Je préconise plutôt d’inventer un nouvel impôt sur le capital, une formule inédite, qui tire les leçons des défauts incontestables de l’ISF et des limites évidentes de l’IFI. Je propose un prélèvement plus simple, qui porterait sur des patrimoines réellement confortables et dont le produit, non négligeable et en complément des autres prélèvements obligatoires, servirait la nécessaire transition socio-écologique de notre pays. L’assiette, ce sera celle de l’ISF, qui avait l’avantage de toucher et l’immobilier et les valeurs mobilières, évitant de créer des effets de bascule d’un capital sur un autre. En revanche, le seuil de déclenchement, qui situait un foyer disposant d’un appartement familial à Paris dans la catégorie des riches, devrait être relevé. Avec un seuil de 2 millions d’euros, on évitera le syndrome du petit propriétaire terrien de l’Ile de Ré. 

Quel serait le taux?

Il s'agit d'être efficace sans être confiscatoire. A partir de 2 millions d’euros de capital, je propose une contribution de 1%. Ainsi, avec 3 millions d’euros de patrimoine, un foyer versera 10.000 euros au fisc. Avec 10 millions, 80.000 euros. Le foyer qui détient 20 millions ne devrait pas s’appauvrir de manière excessive, même avec une contribution de 180.000 euros. Pour rappel, le taux supérieur de l’ex-ISF, à partir de 10 millions d’euros, était de 1,5%! Si j’osais, j’ajouterais même une tranche supplémentaire à 2% au-delà de 20 millions d’euros! Sans plafonnement! 

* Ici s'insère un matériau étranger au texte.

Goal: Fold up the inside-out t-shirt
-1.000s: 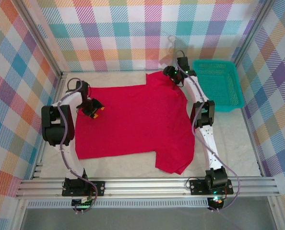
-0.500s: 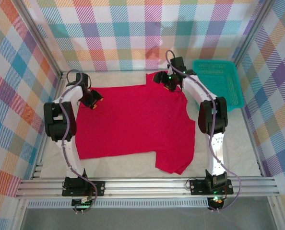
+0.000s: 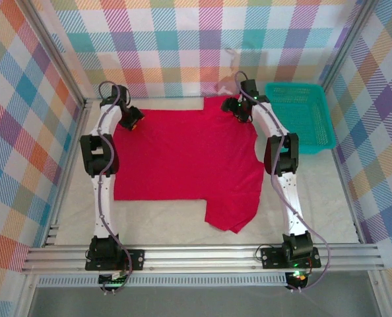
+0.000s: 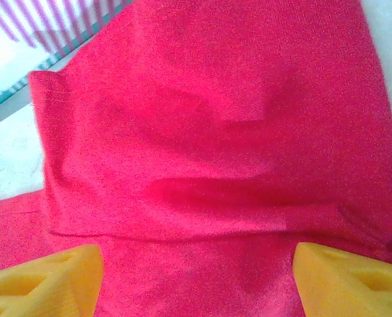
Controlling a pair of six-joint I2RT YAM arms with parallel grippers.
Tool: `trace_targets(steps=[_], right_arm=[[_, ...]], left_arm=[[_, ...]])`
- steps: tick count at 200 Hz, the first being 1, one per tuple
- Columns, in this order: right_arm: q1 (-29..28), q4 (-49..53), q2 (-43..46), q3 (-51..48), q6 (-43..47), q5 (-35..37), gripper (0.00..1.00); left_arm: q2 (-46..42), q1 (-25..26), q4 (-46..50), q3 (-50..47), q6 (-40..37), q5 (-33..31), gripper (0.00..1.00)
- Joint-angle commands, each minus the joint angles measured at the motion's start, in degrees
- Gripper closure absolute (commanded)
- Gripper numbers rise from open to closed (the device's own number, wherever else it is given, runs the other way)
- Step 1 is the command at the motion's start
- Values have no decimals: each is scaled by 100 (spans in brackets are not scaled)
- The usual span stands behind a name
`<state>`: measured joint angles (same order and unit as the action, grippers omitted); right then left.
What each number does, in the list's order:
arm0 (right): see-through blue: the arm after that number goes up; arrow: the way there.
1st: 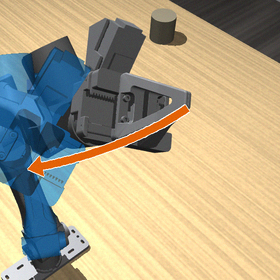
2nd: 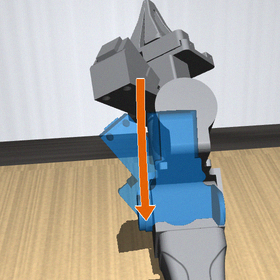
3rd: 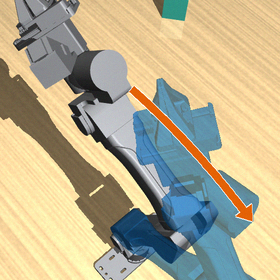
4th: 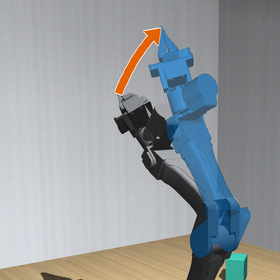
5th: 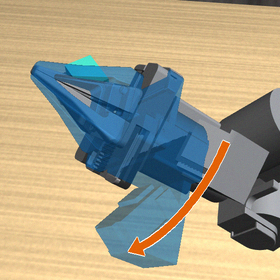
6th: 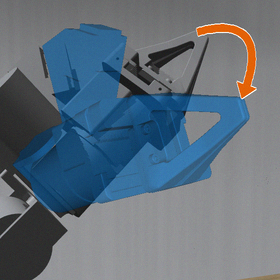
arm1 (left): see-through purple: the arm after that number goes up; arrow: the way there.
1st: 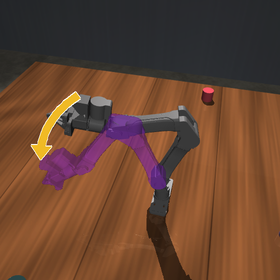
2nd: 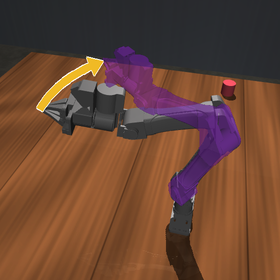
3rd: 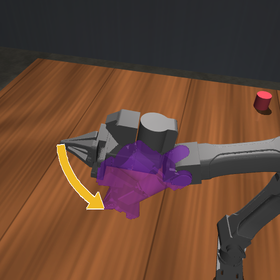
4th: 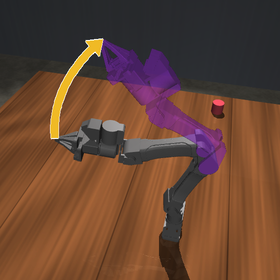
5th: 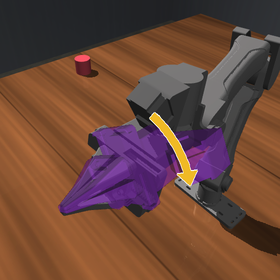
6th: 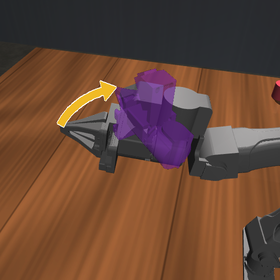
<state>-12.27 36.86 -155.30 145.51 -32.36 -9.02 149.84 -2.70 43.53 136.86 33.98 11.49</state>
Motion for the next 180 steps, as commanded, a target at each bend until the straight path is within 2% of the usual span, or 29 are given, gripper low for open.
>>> trace_targets(steps=[1, 23, 45, 75, 95, 117, 143, 162, 175, 180], right_arm=[[-25, 437, -498, 571, 137, -91, 24], [-38, 357, -394, 696, 275, -446, 25], [-154, 577, 260, 351, 612, -537, 24], [-424, 415, 1856, -1339, 992, -272, 23], [-644, -166, 3023, -2944, 1035, 52, 22], [-782, -787, 3980, -4562, 779, 214, 22], [-920, -1178, 4654, -5864, 605, 400, 25], [-996, -1153, 4895, -6346, 754, 597, 27], [-1005, -1061, 5020, -6566, 816, 652, 28], [-1005, -1046, 5084, -6656, 824, 668, 28]], left_arm=[[565, -71, 558, 392, -166, -58, 50], [393, -161, 443, 495, -176, 247, 51], [-481, -128, 430, 21, -361, 158, 51], [-2448, -134, 228, -2068, -211, -231, 51], [-3957, -137, 17, -3830, -167, -462, 51], [-5155, -379, 167, -5441, -196, -632, 50], [-6224, -1016, -103, -7322, 10, -26, 52], [-6663, -1318, -148, -8165, -23, -191, 52], [-6761, -1356, -234, -8495, 0, -184, 53], [-6778, -1522, -226, -8567, 24, -238, 54]])
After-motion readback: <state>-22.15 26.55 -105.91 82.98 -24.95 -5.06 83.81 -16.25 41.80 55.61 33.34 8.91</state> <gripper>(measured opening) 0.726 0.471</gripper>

Votre idée va déplaire aux plus riches…

Qu’on soit riche ou pas riche, on peut souhaiter privilégier le travail aux dépens de la rente. Et tous les citoyens, à fortiori les plus fortunés dont l’empreinte carbone est bien supérieure à la moyenne, doivent  prendre part à une transition écologique réussie qui reste l’urgence absolue. Si une partie de cet ISF rénové peut être déduit par les assujettis qui investissent dans le secteur du développement durable ou effectuent un don à des associations luttant contre la précarité énergétique, je parie qu’une cohésion sociale nouvelle pourra se former derrière la banderole "make the planet great again".

Que répondez-vous à ceux qui s’inquiètent de la fuite des grandes fortunes françaises? 

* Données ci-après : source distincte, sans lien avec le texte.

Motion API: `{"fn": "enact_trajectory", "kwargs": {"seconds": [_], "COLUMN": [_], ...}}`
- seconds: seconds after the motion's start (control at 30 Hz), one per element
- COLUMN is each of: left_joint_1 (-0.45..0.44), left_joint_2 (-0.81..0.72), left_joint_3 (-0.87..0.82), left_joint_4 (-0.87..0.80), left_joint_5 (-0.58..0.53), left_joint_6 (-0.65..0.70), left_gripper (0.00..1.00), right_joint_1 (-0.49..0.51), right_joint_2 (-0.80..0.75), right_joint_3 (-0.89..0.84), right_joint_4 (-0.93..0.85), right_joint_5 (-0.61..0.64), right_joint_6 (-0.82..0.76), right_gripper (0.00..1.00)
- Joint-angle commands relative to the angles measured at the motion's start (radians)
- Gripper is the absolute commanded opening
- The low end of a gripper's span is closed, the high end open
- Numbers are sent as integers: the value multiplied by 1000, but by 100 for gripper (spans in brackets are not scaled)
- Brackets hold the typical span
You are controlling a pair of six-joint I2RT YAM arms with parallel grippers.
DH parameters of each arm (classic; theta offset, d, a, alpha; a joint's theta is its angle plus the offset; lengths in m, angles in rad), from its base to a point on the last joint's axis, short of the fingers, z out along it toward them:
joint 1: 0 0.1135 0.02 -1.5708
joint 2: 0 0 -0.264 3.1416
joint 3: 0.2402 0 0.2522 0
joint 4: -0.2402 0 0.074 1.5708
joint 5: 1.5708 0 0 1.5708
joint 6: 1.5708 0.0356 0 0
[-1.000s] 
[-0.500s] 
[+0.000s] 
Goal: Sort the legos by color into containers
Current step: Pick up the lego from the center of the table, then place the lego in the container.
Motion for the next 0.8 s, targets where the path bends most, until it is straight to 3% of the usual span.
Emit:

La France n’est pas soluble dans l’impôt. Ce qui fait fuir les grandes fortunes, c’est l’absence de perspective pour leurs enfants. Et aussi la mauvaise gestion des deniers de l’Etat. En revanche, si un président courageux défend un impôt  juste et utile au pays, je fais le pari qu’il bénéficiera du patriotisme fiscal des élites. Je viens de mettre en ligne une pétition pour cet impôt de solidarité écologique sur la fortune, j’espère qu’un large public la signera et la diffusera. Et qui sait, le Président viendra peut-être y répondre personnellement.